That was the word on credit cards in 2015 from a pair of local bank officials told members of the Mill Valley and San Rafael Chambers at a Content & Coffee event on March 27 at the Renaissance Entrepreneurship Center.

So what can merchants do to combat it?

While the world of credit card fraud is complex, Sandy Barron, AVP/Regional Manager for Redwood Credit Union, and Dan Lanting, a Business Sales Consultant with Wells Fargo Merchant Services, said the short-term solution was quite simple: upgrade your credit card reader before October 1 to avoid the specter of being liable for credit card fraud. New readers cost a few hundred dollars to buy on average, the bankers said.

The chambers hosted the event to educate their members about a major transition happening later this year.

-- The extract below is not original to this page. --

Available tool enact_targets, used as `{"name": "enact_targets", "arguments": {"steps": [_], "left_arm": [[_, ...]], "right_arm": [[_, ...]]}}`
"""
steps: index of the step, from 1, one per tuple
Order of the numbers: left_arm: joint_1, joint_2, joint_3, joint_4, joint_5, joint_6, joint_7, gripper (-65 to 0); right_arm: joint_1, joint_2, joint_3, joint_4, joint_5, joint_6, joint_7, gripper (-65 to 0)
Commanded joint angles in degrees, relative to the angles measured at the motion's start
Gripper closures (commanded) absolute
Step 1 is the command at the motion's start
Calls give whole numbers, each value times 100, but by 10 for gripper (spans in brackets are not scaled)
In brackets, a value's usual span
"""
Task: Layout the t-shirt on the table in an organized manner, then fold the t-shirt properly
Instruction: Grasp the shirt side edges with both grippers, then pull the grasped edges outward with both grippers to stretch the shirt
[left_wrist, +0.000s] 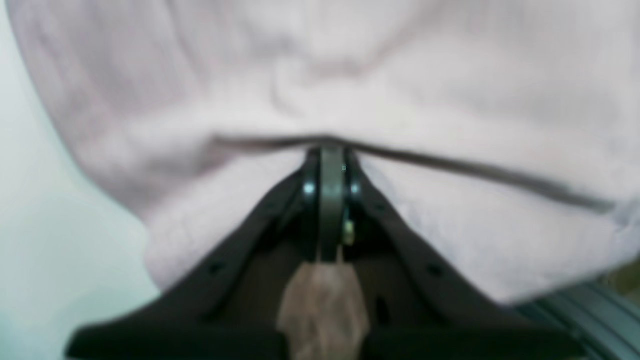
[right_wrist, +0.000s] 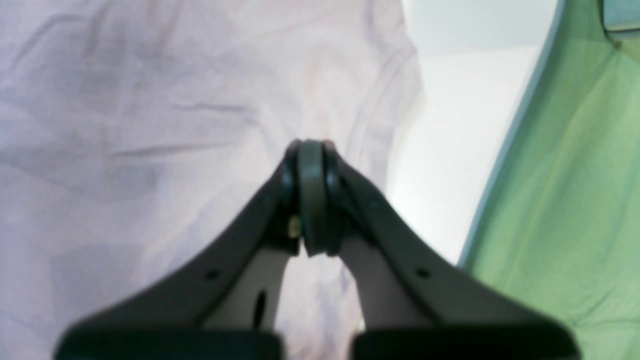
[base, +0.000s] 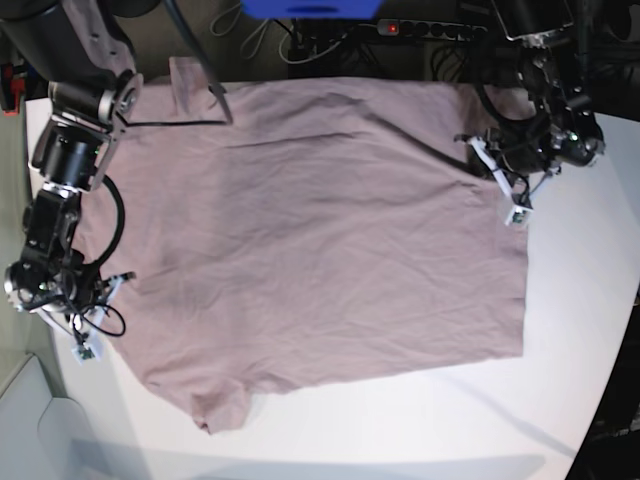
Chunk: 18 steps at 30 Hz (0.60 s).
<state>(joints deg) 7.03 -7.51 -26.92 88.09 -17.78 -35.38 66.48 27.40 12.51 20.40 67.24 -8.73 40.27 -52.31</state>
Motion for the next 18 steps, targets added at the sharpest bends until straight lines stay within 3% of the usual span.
{"name": "enact_targets", "arguments": {"steps": [1, 11, 18], "left_arm": [[-4, -18, 15, -216, 552, 61, 266, -2], [-593, -590, -38, -823, 640, 34, 161, -1], [-883, -757, -583, -849, 657, 25, 161, -1]], "right_arm": [[166, 81, 4, 111, 42, -27, 93, 0], [166, 98, 4, 111, 34, -27, 93, 0], [25, 72, -23, 111, 34, -27, 93, 0]]}}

Credit card providers are replacing all “swipe-the-stripe” cards with those embedded with a microchip, with customers inserting the cards into a slot instead of swiping the stripe. Customers will still sign to validate most transactions, but the new system, known as EMV, will lead transition from swipe-and-sign to chip-and-PIN, enabling the use of PIN numbers if card issuers decide to add them to their cards.

The critical piece for merchants is the coming liability shift for so-called “card present” transactions that occur in person with the customer – not online or over the phone.

“This issue is only for card-present transactions,” Lanting emphasized.

Whereas financial institutions bore the brunt of credit card fraud liability in the past, that all changes on October 1.

“With the coming liability shift, both the financial institution and the merchant have an incentive to be EMV compatible,” Barron said. “If a merchant accepts a counterfeit card and they don’t have an EMV terminal, the merchant is liable for that loss. It’s that simple.”

The U.S. is the last major market to still use the old-fashioned swipe-and-sign system – Europe switched to the EMV system a decade ago and the rest of the world followed soon after – and it’s a big reason why almost half the world’s credit card fraud happens in America, despite the country being home to about a quarter of all credit card transactions. According to 2013 data, though the U.S. makes only 24 percent of all credit card sales worldwide, it is responsible for nearly 50 percent of global credit card fraud.

Barron noted that banks in Nigeria, long linked to Internet scan emails, have a policy that block the use of the credit cards they issue to be used in the U.S. “because of the amount of fraud that occurs here,” drawing laughter from the crowd.

While the U.S, lagged behind the world in adopting a more secure system for credit cards, the large-scale theft of credit card data from retailers including Target and Home Depot in 2014 changed everything, Barron said. He said that while the theft of the data from 210,000 Citibank credit cards in 2010 “sounded like a lot at the time,” the hack of data of 40 million credit cards in 2014 was stunning.

The world changed when Target happened,” he said, noting that data from 56 million credit cards were stolen from Home Depot soon thereafter.

According to the Wall Street Journal, financial executives told a Senate Judiciary Committee in 2014 that once the country transitions to the new system, these kind of hacking attacks will be much more difficult to pull off.

“Your protection is to have an EMV terminal,” Barron said.

Merchants will still be able to take a swiped card, but as long as merchants have the EMV technology, they won’t be on the hook for fraud, Lanting added.

The pair also touched on a wide array of additional payment services, noting that Square readers will be able to read chip cards. They also focused quite a bit on Apple Pay, which the tech giant unveiled in September 2014. The system, which works only on iPhone 6 and 6 Plus, uses NFC (near-field communication) that leverages a dedicated chip in the phone and terminal, as well as Apple’s TouchID thumbprint identification system, Lanting said.

Users register a credit card with their iPhone, take a photo of the card, this connecting Apple and your credit card provider. Apple then transfers the card data via the provider’s security vault.

“It’s the next level of security in terms of keeping the bad guys from getting the data,” Barron added. “It is the most secure way to complete of a transaction short of handing them cash.”

The good news for merchants, they said, is that one reader will suffice for all of the above.

“All of the equipment we’re putting out there are EMV compliant and can take Apple Pay,” Lanting said.